Spatial windowing addresses off-frequency issues along with higher roll-off and attenuation and is described in this article. Sliding Spectrum Analysis by Eric Jacobsen and Richard Lyons in Streamlining Digital Signal Processing http://www.amazon.com/Streamlining-Digital-Signal-Processing-Guidebook/dp/1118278380
In my previous project after detecting either carrier, I then was interested in the timing of the frequency changes in immense noise. With carrier phase generation inconstancies, the phase error was never quiescent to be quantified, so I can't guess better than you what you might get with your project conditions.

Not to detract from chip's answer (I upvoted it!) but some other options are:
Cross correlation. Off the top of my head, I am not sure what the performance difference between that and the Goertzel algorithm will be, but both should be doable on an embedded system.
Ad-hoc methods. For example, I would try something like this: bandpass the signals to eliminate noise, find the peaks and measure the time difference between the peaks. This will probably be more efficient, and, provided you do a reasonable job throwing out outliers and handling wrap-around, should be extremely robust. The bandpass filters will, themselves, alter the phase, so you'll have to make sure you apply exactly the same filter to both signals.

If the input signal-to-noise ratios are not too bad, a computually efficient solution can be built based on zero crossing detection. Also, have a look at http://www.metrology.pg.gda.pl/full/2005/M&MS_2005_427.pdf for a nice comparison of phase difference detection algorithms, including zero-crossing ones.

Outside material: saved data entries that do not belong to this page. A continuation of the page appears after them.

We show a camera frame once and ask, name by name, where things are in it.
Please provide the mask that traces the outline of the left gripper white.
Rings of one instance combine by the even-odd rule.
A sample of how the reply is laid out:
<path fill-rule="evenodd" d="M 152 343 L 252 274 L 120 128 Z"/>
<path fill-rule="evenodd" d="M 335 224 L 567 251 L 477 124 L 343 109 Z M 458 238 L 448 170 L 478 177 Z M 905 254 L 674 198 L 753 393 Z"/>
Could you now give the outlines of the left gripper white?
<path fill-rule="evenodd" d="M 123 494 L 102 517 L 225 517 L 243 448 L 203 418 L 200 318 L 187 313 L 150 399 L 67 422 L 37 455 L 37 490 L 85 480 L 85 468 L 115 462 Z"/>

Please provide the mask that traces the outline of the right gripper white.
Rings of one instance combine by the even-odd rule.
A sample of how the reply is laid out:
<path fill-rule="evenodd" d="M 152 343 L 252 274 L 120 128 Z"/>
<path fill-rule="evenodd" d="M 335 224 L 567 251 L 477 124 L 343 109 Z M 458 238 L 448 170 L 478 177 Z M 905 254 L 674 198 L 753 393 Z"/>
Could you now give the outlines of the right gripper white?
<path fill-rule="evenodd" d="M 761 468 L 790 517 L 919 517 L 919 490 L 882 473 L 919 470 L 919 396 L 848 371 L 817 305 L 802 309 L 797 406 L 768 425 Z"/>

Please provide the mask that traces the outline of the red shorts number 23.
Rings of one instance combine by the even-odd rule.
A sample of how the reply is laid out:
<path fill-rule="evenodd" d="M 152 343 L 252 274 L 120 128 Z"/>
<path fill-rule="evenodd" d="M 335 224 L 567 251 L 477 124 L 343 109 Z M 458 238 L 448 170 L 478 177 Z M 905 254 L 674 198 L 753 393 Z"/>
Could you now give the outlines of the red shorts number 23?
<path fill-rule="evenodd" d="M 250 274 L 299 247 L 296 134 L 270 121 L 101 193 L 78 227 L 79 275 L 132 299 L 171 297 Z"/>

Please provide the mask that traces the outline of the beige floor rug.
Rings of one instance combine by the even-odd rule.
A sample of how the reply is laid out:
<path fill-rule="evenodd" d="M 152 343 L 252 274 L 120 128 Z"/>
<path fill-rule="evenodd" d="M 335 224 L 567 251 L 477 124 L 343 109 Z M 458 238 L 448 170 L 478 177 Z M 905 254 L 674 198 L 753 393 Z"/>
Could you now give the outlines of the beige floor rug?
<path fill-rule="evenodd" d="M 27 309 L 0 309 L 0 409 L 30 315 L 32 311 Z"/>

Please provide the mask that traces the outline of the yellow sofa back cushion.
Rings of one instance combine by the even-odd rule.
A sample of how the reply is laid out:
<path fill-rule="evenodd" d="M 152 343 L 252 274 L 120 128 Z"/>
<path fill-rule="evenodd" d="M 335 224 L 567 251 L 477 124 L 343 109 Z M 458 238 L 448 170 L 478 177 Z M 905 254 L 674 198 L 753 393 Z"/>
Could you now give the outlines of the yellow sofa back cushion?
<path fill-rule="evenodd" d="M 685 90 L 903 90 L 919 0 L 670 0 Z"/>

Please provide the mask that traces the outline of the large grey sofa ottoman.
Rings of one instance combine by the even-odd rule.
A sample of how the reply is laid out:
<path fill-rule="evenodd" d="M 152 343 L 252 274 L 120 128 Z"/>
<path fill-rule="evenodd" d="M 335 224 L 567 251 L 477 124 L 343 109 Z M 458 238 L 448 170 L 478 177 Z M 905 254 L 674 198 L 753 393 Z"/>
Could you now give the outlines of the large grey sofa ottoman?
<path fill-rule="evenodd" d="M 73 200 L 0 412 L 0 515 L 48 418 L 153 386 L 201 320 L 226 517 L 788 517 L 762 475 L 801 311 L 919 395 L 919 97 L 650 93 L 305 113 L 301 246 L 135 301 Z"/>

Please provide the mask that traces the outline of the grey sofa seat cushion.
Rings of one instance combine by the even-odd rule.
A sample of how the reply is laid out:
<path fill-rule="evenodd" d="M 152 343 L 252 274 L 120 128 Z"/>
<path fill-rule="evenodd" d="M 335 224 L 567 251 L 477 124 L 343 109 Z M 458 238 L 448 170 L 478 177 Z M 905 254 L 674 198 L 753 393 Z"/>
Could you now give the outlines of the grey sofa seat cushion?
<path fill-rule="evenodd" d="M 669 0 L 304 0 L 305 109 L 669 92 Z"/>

Computing 1-bin of a DFT (or using the similar complex Goertzel block filter) will work if the signal frequency is accurately known. (Set the DFT bin or the Goertzel to exactly that frequency).
If the frequency isn't exactly known, you could try using an FFT with an FFTshift to interpolate the frequency magnitude peak, and then interpolate the phase at that frequency for each of the two signals. An FFT will also allow you to window the data, which may improve phase estimation accuracy if the frequency isn't exactly bin centered (or exactly the Goertzel filter frequency). Different windows may improve the phase estimation accuracy for frequencies "between bins". A Blackman-Nutall window will be better than a rectangular window, but there may be better window choices.
The phase measurement accuracy will depend on the S/N ratio, the length of time one samples the two (assumed stationary) signals, and possibly the window used.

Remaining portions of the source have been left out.